▸ Exercise goal
Your job is to set down the stretch of entries that opens with the line containing "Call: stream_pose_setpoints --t" and closes with the line containing "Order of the". Keep both end lines, copy each exactly, and add nothing.

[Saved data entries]
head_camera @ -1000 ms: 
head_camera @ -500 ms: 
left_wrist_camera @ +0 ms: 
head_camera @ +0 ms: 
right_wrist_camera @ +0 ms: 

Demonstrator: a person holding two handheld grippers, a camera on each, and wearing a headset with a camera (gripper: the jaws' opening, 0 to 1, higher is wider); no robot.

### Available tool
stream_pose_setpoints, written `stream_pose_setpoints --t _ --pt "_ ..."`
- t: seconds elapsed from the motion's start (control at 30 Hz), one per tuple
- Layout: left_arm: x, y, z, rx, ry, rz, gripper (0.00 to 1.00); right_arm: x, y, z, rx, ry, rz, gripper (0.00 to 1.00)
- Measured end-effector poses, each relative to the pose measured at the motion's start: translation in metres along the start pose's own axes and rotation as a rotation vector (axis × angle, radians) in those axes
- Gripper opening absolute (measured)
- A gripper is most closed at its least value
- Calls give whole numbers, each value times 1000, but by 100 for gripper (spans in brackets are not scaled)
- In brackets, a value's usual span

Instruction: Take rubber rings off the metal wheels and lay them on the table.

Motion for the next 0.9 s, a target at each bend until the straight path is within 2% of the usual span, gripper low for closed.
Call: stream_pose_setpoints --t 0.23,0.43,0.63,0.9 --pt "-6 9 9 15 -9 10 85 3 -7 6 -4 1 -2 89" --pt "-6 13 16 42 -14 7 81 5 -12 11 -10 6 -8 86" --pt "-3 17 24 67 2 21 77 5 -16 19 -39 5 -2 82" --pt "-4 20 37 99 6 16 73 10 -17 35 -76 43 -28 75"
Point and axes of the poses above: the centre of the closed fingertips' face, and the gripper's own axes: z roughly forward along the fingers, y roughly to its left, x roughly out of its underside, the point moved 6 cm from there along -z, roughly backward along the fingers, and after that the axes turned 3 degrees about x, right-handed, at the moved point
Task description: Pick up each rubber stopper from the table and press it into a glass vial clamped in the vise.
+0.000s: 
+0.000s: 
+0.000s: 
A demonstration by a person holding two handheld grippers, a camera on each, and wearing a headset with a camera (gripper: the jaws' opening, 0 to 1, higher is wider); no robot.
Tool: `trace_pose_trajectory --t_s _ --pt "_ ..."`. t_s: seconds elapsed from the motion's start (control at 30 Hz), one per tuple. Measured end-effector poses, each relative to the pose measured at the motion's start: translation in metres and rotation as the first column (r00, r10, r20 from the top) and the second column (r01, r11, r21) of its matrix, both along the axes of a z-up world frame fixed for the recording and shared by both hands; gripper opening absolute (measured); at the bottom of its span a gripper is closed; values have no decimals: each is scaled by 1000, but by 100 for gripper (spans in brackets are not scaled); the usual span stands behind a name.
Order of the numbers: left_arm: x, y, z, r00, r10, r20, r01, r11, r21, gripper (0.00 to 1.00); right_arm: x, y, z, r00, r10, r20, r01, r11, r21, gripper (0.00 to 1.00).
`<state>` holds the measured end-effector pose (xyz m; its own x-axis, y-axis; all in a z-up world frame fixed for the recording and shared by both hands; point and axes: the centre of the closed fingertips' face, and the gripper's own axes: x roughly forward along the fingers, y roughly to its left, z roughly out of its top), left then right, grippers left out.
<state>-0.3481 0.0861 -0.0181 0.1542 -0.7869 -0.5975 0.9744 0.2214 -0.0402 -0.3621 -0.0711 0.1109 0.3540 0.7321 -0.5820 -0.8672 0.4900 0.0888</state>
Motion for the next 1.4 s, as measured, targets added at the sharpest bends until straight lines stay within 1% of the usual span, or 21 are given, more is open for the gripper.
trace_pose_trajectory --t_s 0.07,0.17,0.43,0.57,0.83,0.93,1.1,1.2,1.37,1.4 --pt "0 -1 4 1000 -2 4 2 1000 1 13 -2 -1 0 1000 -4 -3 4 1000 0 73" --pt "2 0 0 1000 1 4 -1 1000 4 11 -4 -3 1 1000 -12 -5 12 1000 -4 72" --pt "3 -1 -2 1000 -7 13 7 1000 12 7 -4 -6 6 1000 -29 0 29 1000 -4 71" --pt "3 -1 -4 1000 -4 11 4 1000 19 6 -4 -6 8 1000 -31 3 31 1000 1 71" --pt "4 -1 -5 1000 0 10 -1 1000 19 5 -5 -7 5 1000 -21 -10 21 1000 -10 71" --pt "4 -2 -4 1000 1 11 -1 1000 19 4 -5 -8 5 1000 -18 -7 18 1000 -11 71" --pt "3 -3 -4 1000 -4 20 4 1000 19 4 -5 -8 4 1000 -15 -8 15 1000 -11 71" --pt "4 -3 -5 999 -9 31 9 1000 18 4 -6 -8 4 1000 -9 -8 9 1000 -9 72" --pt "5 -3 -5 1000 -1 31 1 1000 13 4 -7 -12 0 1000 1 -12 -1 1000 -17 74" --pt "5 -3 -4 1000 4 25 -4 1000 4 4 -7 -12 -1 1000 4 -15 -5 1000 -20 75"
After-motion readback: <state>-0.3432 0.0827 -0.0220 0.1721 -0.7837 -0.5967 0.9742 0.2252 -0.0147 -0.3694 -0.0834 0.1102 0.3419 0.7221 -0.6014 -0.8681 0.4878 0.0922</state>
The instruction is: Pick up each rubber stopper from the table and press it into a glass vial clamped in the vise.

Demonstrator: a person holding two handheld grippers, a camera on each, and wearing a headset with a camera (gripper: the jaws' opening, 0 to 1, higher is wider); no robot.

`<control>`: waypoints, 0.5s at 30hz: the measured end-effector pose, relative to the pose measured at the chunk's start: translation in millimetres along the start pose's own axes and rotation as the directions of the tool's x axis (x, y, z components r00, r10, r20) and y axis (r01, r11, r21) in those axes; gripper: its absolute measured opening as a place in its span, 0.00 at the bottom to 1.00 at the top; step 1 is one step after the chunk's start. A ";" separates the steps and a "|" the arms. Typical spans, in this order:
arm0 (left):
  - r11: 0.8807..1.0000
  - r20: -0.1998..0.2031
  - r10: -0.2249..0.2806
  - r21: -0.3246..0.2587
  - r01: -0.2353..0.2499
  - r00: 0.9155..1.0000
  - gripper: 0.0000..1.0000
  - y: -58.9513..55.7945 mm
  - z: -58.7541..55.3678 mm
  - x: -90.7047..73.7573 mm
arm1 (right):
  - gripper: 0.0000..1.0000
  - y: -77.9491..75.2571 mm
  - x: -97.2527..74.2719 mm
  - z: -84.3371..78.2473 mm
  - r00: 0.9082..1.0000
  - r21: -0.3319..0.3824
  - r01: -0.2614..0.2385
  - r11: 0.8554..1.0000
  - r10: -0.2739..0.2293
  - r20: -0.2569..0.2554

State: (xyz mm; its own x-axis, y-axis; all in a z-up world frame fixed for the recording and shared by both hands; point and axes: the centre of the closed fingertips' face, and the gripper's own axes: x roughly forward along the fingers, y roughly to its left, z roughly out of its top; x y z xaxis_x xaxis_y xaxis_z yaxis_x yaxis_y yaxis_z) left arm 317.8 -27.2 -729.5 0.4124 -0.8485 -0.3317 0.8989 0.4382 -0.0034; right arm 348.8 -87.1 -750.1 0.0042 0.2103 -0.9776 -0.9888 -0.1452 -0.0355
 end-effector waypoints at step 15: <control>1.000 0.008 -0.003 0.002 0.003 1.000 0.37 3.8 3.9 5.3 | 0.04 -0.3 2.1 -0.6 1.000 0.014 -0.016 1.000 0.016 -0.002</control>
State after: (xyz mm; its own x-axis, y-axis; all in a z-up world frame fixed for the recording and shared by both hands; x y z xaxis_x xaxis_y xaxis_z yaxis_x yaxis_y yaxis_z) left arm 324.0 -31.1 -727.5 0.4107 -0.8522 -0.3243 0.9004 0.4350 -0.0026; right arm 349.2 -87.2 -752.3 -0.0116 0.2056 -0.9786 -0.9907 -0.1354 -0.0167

▸ Task solution
Call: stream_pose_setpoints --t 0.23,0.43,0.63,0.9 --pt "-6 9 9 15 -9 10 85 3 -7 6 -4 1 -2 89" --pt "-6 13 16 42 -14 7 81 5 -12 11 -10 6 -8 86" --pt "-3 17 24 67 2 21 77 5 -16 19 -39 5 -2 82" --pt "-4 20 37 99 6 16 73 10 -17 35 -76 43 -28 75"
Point and axes of the poses above: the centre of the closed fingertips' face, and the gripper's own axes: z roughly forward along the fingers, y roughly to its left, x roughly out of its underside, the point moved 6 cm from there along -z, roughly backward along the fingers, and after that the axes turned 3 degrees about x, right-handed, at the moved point
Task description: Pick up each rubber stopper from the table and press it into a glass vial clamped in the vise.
+0.000s: 
+0.000s: 
+0.000s: 
A demonstration by a person holding two handheld grippers, a camera on each, and wearing a headset with a camera (gripper: the jaws' opening, 0 to 1, higher is wider); no robot.
Tool: `trace_pose_trajectory --t_s _ --pt "_ ..."`. t_s: seconds elapsed from the motion's start (control at 30 Hz), one per tuple. Measured end-effector poses, each relative to the pose measured at the motion's start: translation in metres and rotation as the first column (r00, r10, r20 from the top) and the second column (r01, r11, r21) of its matrix, both along the axes of a z-up world frame fixed for the recording and shared by both hands; gripper opening absolute (measured); at the bottom of its span a gripper is closed; values have no decimals: each is scaled by 1000, but by 100 for gripper (spans in brackets are not scaled); the usual span stands behind a name.
Order of the numbers: left_arm: x, y, z, r00, r10, r20, r01, r11, r21, gripper (0.00 to 1.00); right_arm: x, y, z, r00, r10, r20, r01, r11, r21, gripper (0.00 to 1.00).

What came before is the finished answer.